I want to start a rabbit rescueand i wanted to know if there are any rules.

Websites welcome


----------



## Kipcha (Jul 30, 2011)

Are you 100% sure that you are prepared to take this on? 

Will you be able to provide proper food, shelter and care to all the unwanted bunnies? 
Will you have a place to quarantine all the new rabbits that come in from your other rabbits? 
Will you have the money to spay and nueter the rabbits before adopting them out? 
Will you have the money for insurance (I know a lot of rescues have insurance)?
Will you have the time for the rabbits upkeep?
What about screening processes for families, will you know what questions to ask? How thorough will you go? Will you do a screening process at all?
What if you get in a severly sick animal, will you have the money to get it treatment? Do you have a good rabbit savvy vet availible in your area?
If I remember correctly, you said you were 14... That is a big, big responsibility to take on. Are you sure you're prepared?

I also remember you mentioning you wanted to breed... You would not be allowing these rescues to breed, right?


----------



## bunnychild (Aug 2, 2011)

i wont breed the rescue rabbits. i volunteered at the human society in my townso i know what questions to ask the families.
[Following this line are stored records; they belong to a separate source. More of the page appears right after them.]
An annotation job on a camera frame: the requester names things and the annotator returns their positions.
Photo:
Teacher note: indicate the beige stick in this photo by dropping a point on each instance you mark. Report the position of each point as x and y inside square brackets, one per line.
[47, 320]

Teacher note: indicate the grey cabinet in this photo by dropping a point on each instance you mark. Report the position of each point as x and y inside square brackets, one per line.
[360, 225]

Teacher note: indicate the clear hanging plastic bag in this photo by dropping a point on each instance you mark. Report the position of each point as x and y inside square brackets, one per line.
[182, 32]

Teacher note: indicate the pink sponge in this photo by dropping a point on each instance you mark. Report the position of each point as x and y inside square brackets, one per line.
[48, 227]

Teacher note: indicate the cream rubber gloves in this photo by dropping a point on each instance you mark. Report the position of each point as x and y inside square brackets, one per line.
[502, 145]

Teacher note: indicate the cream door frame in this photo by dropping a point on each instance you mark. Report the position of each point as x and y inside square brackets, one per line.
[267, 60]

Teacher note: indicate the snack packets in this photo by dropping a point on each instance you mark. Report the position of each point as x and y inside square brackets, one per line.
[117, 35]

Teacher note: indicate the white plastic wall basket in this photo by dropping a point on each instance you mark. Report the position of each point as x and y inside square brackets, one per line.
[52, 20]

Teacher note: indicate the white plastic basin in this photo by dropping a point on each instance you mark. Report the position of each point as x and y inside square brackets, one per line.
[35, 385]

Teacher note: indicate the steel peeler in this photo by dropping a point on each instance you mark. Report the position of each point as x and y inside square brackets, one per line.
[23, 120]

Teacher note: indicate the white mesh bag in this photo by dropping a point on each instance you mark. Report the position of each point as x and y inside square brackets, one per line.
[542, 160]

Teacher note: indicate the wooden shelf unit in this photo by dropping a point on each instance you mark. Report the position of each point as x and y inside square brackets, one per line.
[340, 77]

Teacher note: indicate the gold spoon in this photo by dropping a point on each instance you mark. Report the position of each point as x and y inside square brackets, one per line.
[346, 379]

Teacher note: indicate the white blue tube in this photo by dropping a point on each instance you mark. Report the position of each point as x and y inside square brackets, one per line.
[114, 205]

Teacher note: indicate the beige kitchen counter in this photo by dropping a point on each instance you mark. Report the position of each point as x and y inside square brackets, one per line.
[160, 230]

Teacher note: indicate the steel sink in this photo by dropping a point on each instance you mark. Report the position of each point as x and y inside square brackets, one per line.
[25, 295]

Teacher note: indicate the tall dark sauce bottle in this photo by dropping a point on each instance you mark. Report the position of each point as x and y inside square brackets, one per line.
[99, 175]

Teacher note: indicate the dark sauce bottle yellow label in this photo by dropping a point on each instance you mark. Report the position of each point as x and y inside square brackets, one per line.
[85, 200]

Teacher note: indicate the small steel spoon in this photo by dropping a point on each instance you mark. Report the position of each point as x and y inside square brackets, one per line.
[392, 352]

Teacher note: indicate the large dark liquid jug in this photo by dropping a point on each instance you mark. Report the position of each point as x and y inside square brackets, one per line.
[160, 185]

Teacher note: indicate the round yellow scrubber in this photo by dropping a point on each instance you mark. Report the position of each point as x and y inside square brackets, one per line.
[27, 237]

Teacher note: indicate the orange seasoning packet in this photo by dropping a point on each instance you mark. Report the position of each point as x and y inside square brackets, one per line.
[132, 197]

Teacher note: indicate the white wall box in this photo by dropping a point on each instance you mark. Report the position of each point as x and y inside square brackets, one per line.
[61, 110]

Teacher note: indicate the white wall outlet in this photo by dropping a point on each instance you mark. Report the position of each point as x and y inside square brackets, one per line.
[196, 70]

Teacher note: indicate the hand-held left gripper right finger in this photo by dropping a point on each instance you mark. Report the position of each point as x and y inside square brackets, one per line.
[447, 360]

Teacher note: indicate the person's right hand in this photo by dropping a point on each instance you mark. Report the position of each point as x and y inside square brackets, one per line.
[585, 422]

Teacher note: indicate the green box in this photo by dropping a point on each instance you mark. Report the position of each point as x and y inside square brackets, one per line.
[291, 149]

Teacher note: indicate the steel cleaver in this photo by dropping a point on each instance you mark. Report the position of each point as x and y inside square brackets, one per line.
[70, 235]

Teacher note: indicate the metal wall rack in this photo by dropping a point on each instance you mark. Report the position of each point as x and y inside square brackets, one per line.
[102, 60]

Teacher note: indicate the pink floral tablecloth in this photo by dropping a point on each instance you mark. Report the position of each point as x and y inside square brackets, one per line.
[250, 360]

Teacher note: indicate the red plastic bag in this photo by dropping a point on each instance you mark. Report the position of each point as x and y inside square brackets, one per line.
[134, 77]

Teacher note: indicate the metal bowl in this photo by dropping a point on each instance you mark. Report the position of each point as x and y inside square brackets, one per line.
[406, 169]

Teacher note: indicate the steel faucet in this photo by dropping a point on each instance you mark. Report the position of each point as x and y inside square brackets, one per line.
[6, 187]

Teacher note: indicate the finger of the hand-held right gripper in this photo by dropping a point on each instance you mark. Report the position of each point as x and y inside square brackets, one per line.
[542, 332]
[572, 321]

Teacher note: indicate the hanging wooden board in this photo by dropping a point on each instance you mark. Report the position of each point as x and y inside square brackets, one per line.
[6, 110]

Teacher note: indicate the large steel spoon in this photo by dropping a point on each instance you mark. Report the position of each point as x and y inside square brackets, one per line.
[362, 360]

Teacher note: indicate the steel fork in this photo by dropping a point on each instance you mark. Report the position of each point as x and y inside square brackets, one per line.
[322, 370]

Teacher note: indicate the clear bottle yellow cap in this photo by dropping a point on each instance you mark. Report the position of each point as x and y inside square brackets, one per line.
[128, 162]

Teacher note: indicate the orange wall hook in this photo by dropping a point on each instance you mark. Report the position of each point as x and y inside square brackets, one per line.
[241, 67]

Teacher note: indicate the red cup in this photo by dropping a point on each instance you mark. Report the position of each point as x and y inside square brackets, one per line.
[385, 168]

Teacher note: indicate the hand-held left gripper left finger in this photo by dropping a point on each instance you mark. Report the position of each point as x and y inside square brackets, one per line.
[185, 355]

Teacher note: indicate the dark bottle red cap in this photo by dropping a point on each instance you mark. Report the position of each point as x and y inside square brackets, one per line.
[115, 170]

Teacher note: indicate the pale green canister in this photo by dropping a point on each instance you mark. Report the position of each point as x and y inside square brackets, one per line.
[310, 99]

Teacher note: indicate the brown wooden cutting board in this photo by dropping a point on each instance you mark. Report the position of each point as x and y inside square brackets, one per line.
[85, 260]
Rabbitsr my life i have time for them. we hav the money/sheltar/food/care for all the rabbits. we do hav a rabbiit vet near us.


----------



## MiniLopHop (Aug 2, 2011)

You probably will also want to look into the legalities. Some communities count rabbits as livestock, even if they are inside. There may be a limit on how many you can have unless you get a permit.


----------



## bunnychild (Aug 2, 2011)

where can i find that


----------



## MiniLopHop (Aug 2, 2011)

Your city or township should have a webpage.


----------



## bunnychild (Aug 2, 2011)

ok i will look into that


----------



## bunnychild (Aug 4, 2011)

i have decided not to do this. I think I will just breed.


----------